> Exercise:
Return a copy of every line in the records that includes the word "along".

------ Data shown ------

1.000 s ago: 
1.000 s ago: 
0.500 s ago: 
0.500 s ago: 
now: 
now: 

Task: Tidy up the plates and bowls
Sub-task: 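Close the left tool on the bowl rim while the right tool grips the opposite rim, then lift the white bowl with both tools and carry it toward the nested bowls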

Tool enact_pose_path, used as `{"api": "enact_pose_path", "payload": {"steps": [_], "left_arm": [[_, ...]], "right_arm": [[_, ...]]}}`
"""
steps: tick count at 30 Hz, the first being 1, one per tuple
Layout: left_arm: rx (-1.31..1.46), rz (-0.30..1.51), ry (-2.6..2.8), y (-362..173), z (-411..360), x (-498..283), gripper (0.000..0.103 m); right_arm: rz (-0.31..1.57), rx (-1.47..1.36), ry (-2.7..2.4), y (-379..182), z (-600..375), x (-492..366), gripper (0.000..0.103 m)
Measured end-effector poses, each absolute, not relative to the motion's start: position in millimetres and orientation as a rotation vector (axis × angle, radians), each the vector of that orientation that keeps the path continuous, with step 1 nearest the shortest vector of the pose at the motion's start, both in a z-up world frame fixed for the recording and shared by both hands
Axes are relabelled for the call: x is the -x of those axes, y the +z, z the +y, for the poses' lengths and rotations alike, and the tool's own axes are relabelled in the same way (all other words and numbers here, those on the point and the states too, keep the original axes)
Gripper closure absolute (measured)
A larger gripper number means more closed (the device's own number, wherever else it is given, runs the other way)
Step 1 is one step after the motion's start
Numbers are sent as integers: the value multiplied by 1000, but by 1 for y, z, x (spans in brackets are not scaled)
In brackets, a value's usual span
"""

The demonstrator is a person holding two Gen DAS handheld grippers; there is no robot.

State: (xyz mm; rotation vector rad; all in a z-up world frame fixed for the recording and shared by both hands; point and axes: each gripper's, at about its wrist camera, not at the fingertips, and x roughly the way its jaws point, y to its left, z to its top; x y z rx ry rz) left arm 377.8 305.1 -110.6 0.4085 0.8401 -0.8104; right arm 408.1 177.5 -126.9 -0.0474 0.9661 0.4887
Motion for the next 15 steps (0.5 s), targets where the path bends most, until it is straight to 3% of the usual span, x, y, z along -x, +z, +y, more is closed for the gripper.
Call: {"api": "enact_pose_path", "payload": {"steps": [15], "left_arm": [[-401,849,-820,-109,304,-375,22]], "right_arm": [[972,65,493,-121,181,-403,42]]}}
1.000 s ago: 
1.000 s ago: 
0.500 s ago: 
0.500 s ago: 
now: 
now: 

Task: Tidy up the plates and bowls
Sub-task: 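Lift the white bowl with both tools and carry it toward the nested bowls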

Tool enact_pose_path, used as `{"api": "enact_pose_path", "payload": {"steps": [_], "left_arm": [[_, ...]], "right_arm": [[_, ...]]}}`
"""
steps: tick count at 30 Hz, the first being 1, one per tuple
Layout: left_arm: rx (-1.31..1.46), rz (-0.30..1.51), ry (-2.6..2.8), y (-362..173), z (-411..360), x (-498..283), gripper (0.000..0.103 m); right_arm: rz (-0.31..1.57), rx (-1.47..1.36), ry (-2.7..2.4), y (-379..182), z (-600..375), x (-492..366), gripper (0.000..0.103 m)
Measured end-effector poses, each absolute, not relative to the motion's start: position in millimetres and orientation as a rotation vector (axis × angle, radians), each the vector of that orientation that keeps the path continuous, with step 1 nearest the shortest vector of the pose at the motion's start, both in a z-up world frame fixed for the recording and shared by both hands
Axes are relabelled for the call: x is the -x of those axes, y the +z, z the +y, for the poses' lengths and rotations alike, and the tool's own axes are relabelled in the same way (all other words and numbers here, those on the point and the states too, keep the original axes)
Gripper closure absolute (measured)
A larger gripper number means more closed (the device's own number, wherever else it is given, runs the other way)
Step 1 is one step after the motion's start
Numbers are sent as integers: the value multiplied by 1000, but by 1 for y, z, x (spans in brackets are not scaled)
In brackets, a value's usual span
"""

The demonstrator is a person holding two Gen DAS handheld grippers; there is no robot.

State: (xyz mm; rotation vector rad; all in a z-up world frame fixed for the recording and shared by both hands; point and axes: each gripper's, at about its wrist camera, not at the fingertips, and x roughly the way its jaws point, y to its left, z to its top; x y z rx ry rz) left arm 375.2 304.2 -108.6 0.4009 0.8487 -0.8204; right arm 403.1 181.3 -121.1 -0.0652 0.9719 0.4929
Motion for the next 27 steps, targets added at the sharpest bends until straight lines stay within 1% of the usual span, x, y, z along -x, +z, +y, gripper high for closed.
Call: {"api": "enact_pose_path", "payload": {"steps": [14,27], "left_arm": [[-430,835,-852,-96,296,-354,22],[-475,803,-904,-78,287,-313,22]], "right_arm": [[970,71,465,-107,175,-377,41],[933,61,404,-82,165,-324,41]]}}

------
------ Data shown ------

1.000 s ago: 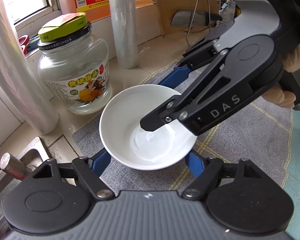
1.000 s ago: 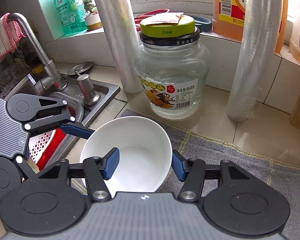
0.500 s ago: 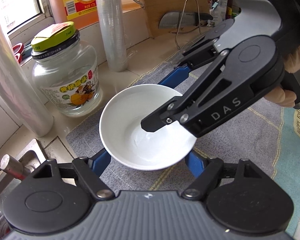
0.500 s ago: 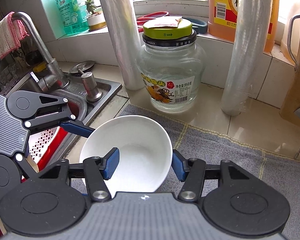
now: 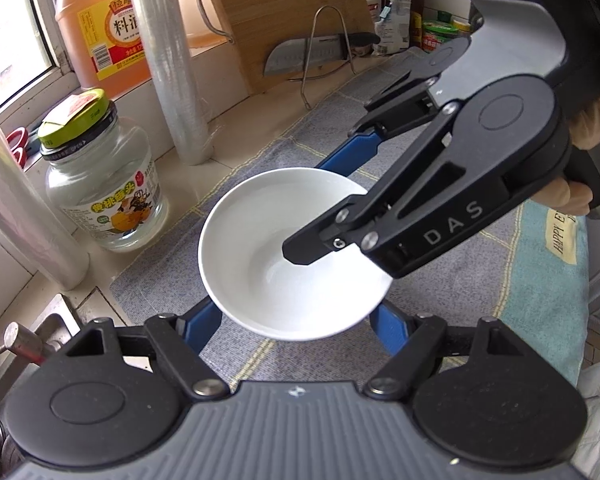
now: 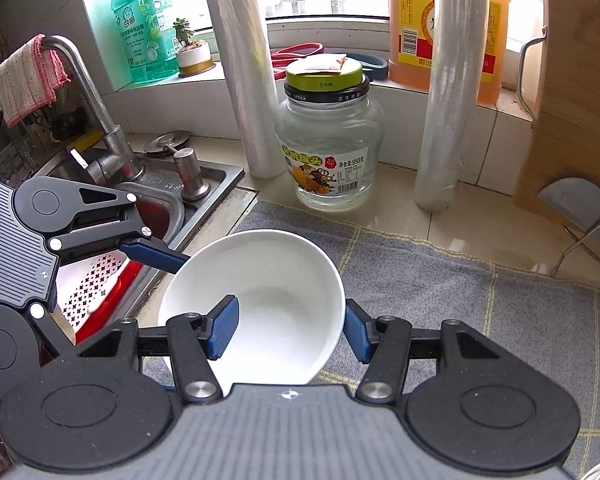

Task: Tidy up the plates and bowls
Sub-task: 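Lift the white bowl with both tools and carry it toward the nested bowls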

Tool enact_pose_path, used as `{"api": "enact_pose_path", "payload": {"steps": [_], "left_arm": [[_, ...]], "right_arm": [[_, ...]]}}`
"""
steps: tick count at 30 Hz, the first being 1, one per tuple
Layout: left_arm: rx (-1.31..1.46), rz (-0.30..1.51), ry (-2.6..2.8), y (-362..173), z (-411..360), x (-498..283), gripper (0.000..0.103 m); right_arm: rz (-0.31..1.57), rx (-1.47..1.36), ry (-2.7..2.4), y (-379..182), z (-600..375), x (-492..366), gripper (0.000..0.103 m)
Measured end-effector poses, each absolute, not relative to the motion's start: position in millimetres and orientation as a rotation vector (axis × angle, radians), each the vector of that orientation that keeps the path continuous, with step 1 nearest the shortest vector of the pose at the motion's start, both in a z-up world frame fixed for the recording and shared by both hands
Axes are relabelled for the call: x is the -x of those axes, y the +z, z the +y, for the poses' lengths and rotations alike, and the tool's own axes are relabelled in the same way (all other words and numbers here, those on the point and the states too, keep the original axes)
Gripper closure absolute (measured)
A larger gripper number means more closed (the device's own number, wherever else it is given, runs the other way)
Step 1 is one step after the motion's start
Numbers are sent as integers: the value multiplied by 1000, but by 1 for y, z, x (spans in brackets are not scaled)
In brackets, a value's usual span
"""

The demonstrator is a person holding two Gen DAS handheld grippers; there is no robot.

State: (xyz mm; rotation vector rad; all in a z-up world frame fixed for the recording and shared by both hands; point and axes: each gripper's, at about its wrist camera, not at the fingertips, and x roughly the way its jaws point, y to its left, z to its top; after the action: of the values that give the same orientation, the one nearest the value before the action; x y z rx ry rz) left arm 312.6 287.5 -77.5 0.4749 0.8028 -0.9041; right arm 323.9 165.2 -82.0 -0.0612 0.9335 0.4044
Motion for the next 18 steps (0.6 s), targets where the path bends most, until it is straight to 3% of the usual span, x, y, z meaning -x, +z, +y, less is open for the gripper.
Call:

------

> Solution:
Motion for the next 15 steps (0.5 s), targets where the path bends most, until it is straight to 3% of the usual span, x, y, z along -x, +z, +y, more is closed for the gripper.
Motion for the next 27 steps, targets added at the sharpest bends until straight lines stay within 1% of the usual span, x, y, z along -x, +z, +y, gripper high for closed.

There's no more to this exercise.